石田監督(中央奧)が自ら講師ライセンスを取得。チームもコロナ自粛明けから再スタートをきった=2020年6月、宇都宮市内

 米国のスポーツ界で指導者が選手のモチベーション向上に取り入れ、効果を上げてきたとされる短い激励のフレーズ「ペップトーク」。それを学ぶ動きが、県内小学生スポーツ界にも入ってきた。普及はまだ初期段階で県内の実践団体もわずかだが、関係者はその効果に期待を寄せている。

 米国では試合前の選手を鼓舞する目的で、「勝つのは俺たちだ」「やってやろうぜ」などと指導者がシンプルで活力あふれる言葉掛けをしてきた。それを実用的に整えたものがペップトークで、日本へは約10年前にその概念が入ってきた。

 国内でもスポーツの指導者が、独自にモチベーションアップの言葉掛けをして成果を上げてきた実績は多々ある。
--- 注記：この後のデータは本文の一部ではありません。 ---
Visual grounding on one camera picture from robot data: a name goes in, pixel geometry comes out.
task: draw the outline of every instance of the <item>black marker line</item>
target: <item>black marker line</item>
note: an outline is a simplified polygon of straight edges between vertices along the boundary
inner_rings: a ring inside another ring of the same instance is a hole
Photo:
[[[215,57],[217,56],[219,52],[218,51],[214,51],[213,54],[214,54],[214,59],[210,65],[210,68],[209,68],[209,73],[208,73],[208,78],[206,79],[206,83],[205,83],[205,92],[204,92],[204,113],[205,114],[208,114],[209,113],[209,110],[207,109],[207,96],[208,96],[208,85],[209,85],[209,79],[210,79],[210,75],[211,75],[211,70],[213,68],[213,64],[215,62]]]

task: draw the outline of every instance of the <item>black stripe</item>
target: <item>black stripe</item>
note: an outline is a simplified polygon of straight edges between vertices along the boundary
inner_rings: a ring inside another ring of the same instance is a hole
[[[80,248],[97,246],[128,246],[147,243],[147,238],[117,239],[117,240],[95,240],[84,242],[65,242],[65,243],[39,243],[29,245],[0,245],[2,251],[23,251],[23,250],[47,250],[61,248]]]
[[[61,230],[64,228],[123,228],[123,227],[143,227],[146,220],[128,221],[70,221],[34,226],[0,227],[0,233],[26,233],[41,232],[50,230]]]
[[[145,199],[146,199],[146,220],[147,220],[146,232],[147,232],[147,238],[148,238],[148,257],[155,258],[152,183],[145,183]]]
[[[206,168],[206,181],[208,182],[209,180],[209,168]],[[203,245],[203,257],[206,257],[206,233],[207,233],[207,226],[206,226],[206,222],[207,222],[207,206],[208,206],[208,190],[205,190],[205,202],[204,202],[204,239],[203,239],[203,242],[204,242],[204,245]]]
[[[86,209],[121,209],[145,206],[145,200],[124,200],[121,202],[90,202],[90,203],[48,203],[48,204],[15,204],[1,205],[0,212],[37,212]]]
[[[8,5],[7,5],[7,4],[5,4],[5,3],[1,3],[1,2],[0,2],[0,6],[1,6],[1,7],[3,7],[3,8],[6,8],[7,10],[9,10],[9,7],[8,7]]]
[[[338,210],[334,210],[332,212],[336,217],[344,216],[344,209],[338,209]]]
しかし、選手や保護者の価値観が多様化する中、近年、より効果的に選手のやる気を高めようとペップトークを学ぶ指導者が出始めてきた。

 宇都宮市のチアリーディングとアクロバティックの教室「チーム・エボルブ」の石田栄美子(いしだえみこ)監督もその一人。「試合に挑む子供たちに投げ掛ける言葉は『楽しんで来い』のみ。これは厳しい指導を受けてきた子供たちへのご褒美」と話す。